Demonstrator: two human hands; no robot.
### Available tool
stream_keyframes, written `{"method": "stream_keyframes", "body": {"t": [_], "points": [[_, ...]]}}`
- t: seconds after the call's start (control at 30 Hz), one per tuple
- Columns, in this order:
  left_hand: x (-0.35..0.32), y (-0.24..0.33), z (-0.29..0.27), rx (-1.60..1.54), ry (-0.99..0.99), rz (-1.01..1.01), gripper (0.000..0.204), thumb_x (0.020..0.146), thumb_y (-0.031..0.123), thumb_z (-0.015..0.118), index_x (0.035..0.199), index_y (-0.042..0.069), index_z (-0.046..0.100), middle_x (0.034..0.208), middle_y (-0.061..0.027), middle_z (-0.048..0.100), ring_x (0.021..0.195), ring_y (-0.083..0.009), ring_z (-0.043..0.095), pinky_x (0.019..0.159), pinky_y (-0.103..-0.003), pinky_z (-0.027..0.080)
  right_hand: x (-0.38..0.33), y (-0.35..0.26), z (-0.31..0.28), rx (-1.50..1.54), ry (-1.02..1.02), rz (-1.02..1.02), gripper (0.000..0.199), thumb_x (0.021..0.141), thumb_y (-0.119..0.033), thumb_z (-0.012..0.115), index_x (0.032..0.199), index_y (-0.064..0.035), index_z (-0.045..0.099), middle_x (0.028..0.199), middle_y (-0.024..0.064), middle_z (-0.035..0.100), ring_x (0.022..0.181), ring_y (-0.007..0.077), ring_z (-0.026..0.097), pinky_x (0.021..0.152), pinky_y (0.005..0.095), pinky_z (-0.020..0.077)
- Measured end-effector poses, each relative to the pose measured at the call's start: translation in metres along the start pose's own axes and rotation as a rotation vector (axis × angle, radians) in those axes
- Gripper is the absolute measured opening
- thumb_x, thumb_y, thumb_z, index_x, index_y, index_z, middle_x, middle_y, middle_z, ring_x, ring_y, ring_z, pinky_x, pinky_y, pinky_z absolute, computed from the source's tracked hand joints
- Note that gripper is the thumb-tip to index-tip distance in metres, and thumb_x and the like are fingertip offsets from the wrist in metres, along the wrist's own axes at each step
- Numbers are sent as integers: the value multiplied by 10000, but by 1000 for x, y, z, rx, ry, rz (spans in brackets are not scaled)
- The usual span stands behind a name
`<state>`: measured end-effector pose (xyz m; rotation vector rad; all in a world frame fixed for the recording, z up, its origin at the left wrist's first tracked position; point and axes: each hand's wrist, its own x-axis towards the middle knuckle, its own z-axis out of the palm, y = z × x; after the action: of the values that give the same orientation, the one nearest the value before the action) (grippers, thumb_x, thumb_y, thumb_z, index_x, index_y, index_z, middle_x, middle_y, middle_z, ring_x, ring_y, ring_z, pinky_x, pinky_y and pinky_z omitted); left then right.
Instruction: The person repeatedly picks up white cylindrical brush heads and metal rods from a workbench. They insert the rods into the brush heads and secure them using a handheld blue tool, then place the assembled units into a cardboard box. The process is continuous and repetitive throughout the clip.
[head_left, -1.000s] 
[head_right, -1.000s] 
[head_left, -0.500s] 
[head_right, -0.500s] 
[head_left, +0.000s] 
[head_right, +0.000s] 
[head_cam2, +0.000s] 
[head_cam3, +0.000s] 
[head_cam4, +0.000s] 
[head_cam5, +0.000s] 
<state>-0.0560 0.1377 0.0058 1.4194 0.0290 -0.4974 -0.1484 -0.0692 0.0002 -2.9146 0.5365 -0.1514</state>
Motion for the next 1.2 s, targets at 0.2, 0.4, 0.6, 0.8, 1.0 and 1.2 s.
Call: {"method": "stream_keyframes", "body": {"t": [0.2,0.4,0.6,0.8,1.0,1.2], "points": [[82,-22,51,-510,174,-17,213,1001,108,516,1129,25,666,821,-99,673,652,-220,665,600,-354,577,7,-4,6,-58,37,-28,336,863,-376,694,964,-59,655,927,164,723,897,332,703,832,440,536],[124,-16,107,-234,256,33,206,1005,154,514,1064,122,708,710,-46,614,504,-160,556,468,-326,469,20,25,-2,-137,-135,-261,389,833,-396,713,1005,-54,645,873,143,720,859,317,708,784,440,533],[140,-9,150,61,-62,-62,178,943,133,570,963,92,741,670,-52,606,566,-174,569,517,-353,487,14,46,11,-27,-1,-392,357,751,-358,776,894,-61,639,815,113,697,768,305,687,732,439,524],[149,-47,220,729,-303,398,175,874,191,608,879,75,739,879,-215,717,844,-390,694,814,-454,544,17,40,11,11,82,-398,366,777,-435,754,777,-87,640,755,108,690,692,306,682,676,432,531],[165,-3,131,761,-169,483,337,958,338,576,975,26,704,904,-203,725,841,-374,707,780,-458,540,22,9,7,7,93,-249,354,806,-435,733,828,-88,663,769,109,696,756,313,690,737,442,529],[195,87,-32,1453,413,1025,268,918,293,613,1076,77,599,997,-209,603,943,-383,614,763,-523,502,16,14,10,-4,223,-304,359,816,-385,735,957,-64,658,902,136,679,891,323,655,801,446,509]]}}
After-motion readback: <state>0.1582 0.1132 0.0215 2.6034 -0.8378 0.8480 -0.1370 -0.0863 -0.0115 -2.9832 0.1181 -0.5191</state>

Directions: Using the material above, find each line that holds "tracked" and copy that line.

Exercise solution:
- thumb_x, thumb_y, thumb_z, index_x, index_y, index_z, middle_x, middle_y, middle_z, ring_x, ring_y, ring_z, pinky_x, pinky_y, pinky_z absolute, computed from the source's tracked hand joints
`<state>`: measured end-effector pose (xyz m; rotation vector rad; all in a world frame fixed for the recording, z up, its origin at the left wrist's first tracked position; point and axes: each hand's wrist, its own x-axis towards the middle knuckle, its own z-axis out of the palm, y = z × x; after the action: of the values that give the same orientation, the one nearest the value before the action) (grippers, thumb_x, thumb_y, thumb_z, index_x, index_y, index_z, middle_x, middle_y, middle_z, ring_x, ring_y, ring_z, pinky_x, pinky_y and pinky_z omitted); left then right.

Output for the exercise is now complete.